EXERCISE BRIEF: Find every line in the records below that holds the word "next", and copy each one.
====================
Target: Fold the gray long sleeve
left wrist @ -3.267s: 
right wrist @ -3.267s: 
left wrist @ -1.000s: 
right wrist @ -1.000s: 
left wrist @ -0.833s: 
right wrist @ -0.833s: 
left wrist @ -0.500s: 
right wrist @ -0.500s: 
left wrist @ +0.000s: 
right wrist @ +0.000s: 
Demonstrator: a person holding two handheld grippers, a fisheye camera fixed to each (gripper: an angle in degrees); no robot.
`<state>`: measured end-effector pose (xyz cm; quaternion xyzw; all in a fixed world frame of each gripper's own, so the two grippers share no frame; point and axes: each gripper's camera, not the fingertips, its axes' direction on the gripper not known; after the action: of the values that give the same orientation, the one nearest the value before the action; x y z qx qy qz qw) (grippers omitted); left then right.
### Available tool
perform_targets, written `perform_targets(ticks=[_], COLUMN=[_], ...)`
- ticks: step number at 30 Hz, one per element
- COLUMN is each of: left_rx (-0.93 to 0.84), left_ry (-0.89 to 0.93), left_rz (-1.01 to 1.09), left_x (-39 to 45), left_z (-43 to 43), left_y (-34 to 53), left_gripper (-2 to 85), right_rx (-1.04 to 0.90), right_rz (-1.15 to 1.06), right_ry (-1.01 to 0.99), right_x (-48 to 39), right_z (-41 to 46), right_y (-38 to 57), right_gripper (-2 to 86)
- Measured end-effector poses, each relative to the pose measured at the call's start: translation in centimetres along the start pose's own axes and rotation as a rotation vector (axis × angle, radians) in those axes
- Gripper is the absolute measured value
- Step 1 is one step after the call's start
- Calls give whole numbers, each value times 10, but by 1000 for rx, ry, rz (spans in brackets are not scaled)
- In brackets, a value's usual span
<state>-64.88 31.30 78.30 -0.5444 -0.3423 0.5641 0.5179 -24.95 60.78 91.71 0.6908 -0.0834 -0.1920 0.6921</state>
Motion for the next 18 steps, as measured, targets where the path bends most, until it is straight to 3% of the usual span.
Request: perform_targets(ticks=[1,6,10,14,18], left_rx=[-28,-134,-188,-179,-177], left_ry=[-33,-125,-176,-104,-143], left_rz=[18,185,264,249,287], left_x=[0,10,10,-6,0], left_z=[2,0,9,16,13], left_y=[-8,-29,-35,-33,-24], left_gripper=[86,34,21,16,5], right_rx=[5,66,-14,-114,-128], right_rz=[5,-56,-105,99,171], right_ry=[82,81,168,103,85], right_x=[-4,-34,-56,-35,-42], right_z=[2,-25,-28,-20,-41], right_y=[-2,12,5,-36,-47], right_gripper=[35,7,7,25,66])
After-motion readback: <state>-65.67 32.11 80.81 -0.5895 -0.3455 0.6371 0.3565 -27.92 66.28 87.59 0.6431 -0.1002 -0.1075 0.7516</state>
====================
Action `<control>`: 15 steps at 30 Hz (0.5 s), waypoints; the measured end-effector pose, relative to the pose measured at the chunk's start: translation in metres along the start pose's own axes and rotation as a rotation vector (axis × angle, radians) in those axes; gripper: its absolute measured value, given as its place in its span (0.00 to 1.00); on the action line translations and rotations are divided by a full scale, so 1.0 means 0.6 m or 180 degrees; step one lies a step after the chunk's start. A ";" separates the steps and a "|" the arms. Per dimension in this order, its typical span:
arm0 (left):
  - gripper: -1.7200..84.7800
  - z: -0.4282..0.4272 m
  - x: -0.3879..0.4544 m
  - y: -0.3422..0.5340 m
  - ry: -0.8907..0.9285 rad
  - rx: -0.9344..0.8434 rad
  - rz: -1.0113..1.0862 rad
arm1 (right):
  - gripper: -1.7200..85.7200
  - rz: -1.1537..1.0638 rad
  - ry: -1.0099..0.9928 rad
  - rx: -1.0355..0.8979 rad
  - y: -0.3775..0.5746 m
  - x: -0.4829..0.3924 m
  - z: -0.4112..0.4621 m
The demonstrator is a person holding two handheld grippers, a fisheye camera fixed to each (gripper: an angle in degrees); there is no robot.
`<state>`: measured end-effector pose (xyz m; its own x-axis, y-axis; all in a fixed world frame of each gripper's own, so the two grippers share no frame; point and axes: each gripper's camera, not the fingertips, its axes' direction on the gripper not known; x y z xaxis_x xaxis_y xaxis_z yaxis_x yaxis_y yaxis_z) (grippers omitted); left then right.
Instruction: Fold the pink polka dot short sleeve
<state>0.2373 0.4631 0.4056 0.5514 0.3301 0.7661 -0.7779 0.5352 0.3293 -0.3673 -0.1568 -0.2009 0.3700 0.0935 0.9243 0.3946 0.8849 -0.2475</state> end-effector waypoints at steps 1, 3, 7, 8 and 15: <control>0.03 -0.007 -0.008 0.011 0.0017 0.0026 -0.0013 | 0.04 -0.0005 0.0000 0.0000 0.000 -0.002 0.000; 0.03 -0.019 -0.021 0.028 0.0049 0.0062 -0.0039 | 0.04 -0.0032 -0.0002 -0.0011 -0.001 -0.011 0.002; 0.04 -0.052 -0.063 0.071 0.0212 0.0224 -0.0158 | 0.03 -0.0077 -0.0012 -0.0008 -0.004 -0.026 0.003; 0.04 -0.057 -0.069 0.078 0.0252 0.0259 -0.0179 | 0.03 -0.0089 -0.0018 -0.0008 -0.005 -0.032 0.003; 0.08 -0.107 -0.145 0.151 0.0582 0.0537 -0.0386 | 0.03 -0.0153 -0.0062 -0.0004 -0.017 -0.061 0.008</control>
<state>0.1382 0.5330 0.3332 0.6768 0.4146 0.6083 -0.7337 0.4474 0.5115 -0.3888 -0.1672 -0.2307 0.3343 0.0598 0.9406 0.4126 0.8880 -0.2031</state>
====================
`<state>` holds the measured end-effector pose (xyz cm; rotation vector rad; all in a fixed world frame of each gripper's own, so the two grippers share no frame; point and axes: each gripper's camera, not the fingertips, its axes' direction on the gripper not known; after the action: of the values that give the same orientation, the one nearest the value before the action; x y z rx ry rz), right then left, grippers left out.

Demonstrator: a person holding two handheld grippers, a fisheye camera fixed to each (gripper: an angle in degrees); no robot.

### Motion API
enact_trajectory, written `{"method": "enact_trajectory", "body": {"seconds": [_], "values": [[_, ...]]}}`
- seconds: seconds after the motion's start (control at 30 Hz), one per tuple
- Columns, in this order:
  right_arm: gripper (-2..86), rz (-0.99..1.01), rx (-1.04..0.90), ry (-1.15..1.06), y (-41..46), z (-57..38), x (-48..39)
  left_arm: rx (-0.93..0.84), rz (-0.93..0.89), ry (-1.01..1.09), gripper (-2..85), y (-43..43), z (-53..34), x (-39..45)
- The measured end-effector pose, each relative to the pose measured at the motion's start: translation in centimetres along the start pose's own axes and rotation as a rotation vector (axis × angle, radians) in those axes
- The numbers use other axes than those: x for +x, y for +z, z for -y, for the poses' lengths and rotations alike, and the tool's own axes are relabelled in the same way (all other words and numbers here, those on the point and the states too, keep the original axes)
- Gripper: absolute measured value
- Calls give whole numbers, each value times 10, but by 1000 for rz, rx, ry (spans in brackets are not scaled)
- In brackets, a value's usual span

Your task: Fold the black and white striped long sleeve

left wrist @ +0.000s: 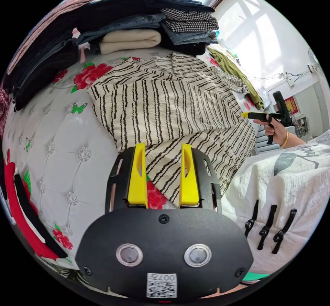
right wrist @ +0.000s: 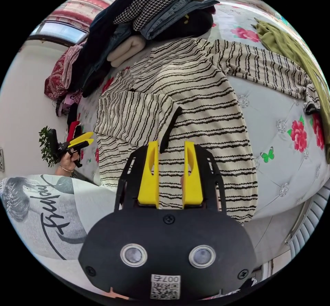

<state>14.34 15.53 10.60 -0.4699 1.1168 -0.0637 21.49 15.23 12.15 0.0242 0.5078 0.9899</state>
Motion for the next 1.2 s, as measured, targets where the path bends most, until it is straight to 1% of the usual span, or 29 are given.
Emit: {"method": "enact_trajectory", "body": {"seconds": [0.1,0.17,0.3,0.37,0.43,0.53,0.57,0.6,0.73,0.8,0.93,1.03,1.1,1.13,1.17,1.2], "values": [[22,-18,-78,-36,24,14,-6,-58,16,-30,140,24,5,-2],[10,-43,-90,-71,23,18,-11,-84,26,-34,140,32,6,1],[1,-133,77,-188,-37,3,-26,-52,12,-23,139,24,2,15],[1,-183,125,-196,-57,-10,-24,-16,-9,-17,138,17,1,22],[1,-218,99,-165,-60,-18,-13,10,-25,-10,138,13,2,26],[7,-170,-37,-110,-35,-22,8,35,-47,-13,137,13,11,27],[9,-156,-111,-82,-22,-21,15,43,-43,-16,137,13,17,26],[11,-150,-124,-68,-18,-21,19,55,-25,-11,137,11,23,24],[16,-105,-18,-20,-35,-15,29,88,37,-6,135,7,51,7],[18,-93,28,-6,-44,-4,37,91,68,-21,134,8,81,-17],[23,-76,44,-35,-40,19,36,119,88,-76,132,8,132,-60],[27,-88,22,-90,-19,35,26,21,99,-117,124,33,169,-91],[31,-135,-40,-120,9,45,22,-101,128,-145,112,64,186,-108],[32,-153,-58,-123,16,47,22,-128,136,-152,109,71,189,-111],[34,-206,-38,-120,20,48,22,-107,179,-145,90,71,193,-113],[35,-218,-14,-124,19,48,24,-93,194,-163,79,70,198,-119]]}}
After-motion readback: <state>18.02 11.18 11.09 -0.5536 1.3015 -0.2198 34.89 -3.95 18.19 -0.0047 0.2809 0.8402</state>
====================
REPLY TO THE TASK:
Motion for the next 18 steps, as measured, targets where the path bends most, until it is straight to 3% of the usual span.
Motion for the next 1.2 s, as measured, targets where the path bends most, until it is straight to 1% of the usual span, or 29 are given.

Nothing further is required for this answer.